REQUIREMENT:
Among the records that follow, find each line holding the word "same" and copy it.

GIVEN DATA:
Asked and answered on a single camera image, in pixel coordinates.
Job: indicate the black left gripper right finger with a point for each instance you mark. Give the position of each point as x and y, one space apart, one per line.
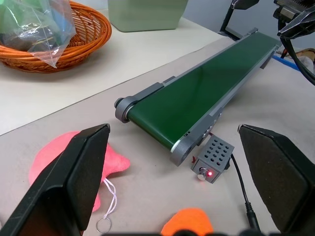
283 177

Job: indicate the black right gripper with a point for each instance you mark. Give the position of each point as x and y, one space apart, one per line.
286 11

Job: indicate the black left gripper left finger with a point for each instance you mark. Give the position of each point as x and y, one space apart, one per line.
61 186

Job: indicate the grey control box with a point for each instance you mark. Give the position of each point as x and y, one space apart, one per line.
214 157

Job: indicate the green conveyor belt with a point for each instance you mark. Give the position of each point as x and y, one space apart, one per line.
197 98

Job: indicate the beige plush toy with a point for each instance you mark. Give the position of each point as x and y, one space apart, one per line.
307 56

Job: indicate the blue strip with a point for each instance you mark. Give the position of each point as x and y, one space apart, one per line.
286 61

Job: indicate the pink plush toy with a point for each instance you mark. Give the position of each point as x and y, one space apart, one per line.
113 162

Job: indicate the black metal stand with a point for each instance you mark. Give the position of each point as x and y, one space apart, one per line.
227 22

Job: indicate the orange plush toy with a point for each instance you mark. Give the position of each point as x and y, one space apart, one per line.
189 222

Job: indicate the clear plastic bag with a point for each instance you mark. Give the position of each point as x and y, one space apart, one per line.
53 41

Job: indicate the pale green plastic container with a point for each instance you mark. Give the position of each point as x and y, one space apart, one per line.
147 14

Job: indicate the orange wicker basket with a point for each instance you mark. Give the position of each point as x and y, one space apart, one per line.
91 34

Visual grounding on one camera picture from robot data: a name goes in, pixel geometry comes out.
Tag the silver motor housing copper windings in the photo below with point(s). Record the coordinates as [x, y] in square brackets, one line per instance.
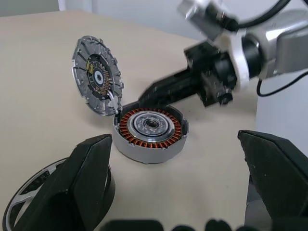
[149, 154]

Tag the black spoked rotor silver rim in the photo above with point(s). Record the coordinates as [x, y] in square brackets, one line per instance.
[24, 198]

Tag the grey round hinged motor lid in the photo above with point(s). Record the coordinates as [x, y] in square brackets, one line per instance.
[81, 79]

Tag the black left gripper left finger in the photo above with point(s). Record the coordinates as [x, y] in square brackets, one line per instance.
[60, 192]

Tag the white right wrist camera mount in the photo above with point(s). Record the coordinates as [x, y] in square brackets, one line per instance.
[237, 60]

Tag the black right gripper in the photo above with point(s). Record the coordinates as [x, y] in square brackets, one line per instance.
[211, 72]

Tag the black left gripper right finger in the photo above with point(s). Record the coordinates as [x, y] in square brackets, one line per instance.
[281, 178]

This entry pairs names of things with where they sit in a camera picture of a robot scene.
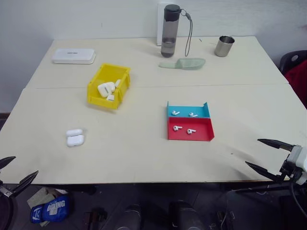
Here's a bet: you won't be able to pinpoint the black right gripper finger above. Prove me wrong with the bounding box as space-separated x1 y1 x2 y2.
257 138 295 151
245 161 287 184

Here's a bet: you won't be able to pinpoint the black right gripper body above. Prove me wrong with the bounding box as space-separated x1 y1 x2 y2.
279 159 295 179

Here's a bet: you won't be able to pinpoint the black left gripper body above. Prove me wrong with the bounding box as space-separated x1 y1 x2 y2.
0 179 13 200

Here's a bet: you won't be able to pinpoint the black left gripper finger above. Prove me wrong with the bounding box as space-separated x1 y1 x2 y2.
0 156 17 170
8 170 39 198

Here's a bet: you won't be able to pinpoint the white earbud case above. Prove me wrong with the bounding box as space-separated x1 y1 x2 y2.
65 128 85 148

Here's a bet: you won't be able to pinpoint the yellow plastic bin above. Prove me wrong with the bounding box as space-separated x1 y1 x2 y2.
86 63 131 110

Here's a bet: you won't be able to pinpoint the white earbud cases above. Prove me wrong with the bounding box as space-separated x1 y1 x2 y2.
97 81 116 98

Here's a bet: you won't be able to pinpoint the flat white lidded box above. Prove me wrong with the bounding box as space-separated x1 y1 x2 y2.
51 48 97 65

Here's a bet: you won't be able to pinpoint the white upright box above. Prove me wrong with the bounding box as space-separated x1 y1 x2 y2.
157 2 168 46

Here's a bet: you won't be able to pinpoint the blue printed bag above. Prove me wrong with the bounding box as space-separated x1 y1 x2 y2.
30 195 71 224

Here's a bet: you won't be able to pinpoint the red cloth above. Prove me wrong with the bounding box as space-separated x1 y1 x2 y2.
284 59 307 109

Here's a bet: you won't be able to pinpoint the red plastic tray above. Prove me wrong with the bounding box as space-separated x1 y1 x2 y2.
166 116 214 142

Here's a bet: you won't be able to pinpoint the blue plastic tray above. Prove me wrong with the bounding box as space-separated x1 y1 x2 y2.
166 101 211 119

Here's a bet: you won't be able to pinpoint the black chair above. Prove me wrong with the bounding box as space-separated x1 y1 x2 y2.
279 50 307 74

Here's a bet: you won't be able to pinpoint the stainless steel cup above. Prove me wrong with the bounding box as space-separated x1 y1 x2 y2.
214 35 236 58

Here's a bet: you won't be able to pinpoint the green translucent plastic scoop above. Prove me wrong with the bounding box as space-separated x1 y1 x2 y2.
158 57 207 71

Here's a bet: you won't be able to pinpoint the grey translucent water bottle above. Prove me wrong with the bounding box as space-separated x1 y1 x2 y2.
160 4 193 58

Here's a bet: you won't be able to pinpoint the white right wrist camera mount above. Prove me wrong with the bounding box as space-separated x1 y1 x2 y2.
287 144 307 185

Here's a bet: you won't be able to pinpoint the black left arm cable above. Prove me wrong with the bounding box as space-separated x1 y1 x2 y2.
0 195 19 230

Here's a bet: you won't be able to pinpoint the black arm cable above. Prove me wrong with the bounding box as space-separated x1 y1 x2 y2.
289 181 307 230
0 195 19 230

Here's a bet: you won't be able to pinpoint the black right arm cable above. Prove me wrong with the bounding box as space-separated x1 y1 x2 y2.
289 181 307 230

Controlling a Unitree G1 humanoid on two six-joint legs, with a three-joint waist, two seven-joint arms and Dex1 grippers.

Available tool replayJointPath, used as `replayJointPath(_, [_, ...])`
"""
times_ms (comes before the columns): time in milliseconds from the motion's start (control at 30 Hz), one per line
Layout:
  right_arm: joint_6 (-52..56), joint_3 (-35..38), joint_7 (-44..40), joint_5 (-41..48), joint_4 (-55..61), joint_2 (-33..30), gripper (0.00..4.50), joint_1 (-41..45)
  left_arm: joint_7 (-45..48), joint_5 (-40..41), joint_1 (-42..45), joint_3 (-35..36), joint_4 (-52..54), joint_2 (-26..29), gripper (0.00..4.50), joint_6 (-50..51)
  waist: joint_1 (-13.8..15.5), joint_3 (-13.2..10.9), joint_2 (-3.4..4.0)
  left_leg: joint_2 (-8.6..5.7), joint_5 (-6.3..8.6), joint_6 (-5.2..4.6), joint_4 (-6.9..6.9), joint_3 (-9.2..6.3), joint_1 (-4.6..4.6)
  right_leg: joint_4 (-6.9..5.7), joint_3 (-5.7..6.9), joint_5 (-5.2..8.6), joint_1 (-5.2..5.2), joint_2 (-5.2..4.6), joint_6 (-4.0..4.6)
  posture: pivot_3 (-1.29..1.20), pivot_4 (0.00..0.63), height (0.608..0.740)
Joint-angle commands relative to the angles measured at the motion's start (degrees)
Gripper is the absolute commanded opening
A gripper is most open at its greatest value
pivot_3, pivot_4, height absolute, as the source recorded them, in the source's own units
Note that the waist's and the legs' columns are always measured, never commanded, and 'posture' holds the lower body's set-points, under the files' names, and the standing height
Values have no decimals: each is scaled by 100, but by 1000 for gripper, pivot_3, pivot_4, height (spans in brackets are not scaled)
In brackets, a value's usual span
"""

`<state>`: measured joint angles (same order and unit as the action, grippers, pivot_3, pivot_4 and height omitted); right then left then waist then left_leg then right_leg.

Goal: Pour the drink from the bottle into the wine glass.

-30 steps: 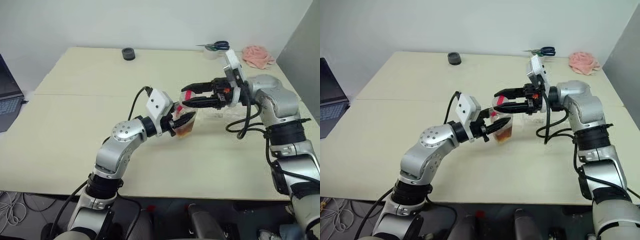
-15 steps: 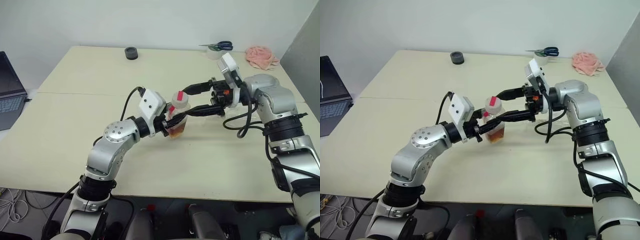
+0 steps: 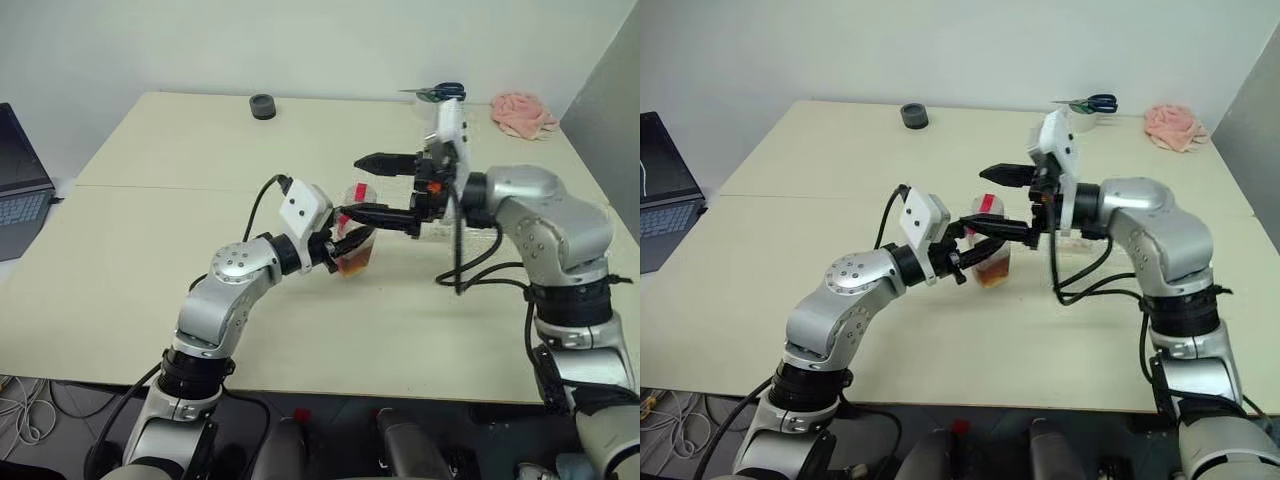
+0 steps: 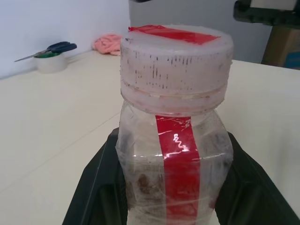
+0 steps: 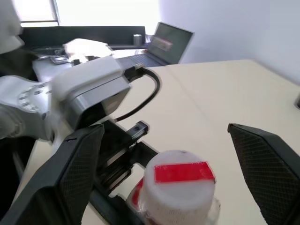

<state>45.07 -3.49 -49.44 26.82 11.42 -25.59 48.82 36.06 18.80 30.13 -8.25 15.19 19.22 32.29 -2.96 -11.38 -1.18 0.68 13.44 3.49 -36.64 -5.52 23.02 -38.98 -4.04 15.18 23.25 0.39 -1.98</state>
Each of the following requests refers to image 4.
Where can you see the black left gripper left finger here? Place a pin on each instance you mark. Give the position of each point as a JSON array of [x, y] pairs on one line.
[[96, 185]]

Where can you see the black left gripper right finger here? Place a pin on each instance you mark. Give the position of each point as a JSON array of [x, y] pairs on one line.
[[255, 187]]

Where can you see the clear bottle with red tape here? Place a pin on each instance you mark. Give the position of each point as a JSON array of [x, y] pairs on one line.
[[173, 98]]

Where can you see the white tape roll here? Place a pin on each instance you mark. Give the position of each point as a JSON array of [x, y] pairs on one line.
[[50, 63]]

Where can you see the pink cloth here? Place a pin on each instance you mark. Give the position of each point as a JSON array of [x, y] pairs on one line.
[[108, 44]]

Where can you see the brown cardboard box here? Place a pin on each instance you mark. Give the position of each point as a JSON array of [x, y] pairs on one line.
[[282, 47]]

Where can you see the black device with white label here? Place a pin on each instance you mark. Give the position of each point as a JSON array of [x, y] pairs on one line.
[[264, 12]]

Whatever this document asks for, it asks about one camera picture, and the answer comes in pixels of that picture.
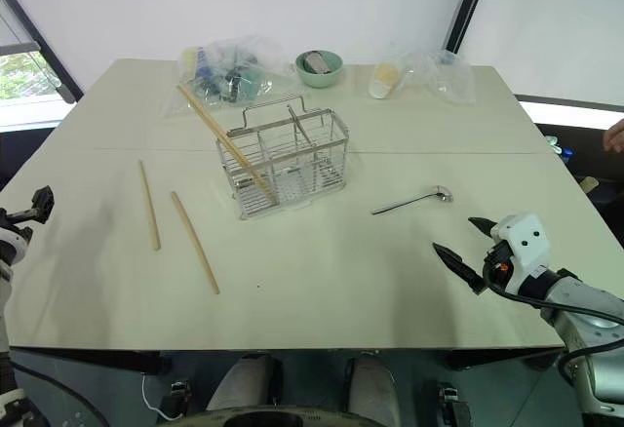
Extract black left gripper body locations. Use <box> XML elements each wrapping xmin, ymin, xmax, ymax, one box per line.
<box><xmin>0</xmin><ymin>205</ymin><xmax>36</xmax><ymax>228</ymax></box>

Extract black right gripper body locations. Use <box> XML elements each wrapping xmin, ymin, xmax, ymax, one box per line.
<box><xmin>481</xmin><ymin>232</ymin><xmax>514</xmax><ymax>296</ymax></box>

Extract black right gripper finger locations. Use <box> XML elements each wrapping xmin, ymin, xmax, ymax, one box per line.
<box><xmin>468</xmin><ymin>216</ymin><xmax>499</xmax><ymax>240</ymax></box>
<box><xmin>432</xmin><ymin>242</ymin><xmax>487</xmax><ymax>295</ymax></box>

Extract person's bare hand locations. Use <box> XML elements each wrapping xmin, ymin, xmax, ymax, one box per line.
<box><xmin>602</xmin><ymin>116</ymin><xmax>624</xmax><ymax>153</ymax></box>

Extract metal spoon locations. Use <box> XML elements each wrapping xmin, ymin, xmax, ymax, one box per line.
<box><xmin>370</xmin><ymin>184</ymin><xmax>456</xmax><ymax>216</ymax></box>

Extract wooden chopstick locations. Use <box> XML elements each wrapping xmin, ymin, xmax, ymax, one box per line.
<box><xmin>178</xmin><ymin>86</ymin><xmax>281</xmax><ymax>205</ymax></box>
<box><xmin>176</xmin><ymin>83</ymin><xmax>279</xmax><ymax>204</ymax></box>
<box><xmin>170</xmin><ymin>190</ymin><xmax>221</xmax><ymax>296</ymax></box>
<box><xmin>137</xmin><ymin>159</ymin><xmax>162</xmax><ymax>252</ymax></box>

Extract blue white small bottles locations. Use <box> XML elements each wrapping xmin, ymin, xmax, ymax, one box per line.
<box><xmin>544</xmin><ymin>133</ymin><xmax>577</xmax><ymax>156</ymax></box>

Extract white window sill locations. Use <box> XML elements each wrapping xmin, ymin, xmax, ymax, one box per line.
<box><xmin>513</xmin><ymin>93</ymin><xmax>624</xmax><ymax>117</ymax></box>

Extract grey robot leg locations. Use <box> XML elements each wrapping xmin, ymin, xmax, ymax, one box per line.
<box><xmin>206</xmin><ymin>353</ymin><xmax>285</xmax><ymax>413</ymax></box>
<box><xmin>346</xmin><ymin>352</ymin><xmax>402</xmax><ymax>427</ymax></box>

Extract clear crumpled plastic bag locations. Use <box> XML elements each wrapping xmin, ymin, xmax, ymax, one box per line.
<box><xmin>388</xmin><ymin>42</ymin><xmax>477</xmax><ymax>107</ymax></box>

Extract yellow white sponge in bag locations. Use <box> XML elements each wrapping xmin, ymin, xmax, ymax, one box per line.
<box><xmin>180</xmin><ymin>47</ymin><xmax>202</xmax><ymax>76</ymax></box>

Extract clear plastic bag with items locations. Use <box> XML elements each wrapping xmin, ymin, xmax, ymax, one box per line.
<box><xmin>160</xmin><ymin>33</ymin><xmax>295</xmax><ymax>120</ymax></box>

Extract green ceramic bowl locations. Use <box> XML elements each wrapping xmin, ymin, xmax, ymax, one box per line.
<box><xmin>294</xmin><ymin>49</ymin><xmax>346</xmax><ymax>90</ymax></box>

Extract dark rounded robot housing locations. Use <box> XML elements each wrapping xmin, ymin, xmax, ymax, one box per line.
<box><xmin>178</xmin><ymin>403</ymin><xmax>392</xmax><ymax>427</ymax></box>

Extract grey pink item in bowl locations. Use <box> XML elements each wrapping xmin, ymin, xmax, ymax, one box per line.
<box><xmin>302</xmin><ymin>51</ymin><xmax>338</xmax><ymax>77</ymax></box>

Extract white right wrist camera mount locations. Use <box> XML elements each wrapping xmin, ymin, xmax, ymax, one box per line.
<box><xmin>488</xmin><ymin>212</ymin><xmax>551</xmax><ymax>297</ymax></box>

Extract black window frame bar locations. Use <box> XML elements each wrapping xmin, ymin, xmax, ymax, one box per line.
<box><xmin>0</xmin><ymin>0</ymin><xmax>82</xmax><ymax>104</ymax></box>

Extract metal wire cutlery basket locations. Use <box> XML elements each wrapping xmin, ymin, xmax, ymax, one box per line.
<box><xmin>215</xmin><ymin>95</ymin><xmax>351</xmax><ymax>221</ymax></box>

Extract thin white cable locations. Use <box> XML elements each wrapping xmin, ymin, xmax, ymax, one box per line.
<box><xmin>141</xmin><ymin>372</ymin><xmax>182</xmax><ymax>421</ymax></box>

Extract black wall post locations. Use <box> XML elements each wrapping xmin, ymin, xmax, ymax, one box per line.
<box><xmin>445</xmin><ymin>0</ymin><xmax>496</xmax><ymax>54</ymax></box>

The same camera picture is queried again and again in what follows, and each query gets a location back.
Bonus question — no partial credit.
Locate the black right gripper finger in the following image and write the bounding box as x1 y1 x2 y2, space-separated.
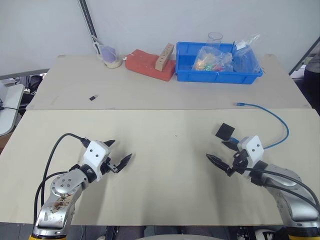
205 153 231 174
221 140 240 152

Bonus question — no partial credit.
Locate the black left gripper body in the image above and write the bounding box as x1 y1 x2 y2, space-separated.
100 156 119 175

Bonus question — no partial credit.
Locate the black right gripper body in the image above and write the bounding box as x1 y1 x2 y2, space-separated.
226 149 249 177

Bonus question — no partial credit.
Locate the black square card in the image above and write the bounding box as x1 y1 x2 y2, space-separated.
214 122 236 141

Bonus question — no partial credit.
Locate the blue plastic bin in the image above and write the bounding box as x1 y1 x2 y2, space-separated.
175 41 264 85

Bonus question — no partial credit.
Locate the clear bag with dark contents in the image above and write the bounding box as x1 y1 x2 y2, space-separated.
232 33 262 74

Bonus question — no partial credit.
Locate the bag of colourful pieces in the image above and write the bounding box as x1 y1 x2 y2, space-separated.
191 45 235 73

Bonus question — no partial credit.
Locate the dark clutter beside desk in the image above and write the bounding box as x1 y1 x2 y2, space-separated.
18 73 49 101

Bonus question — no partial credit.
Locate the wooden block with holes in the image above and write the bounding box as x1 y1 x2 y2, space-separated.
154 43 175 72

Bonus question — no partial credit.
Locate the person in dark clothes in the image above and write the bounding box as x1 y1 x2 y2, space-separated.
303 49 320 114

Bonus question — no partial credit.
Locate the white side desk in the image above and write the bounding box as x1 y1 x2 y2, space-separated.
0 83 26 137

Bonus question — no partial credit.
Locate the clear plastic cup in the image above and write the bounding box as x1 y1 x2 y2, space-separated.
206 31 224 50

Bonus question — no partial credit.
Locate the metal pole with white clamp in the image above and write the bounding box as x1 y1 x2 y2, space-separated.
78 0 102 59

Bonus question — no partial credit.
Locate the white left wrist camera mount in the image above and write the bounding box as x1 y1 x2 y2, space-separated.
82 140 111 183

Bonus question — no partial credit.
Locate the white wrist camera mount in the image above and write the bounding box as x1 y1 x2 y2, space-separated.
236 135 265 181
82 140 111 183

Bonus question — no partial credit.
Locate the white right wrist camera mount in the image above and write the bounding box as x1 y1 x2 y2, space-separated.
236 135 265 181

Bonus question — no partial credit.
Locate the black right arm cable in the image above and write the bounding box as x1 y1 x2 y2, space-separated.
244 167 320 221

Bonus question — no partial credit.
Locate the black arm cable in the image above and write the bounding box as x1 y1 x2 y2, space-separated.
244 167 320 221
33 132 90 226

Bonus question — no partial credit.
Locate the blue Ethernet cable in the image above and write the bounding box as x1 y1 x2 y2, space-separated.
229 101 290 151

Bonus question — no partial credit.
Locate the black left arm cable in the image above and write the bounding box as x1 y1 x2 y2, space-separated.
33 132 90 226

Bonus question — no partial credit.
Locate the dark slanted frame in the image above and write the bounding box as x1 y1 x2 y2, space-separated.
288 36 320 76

EXPECTED OUTPUT:
`<state>`: measured joint angles (same order and unit as the action, grippers, pivot_3, pivot_4 and height omitted); right then left then waist then left_leg then right_leg.
The same camera picture is queried again and again in what follows, and each query gets a location back.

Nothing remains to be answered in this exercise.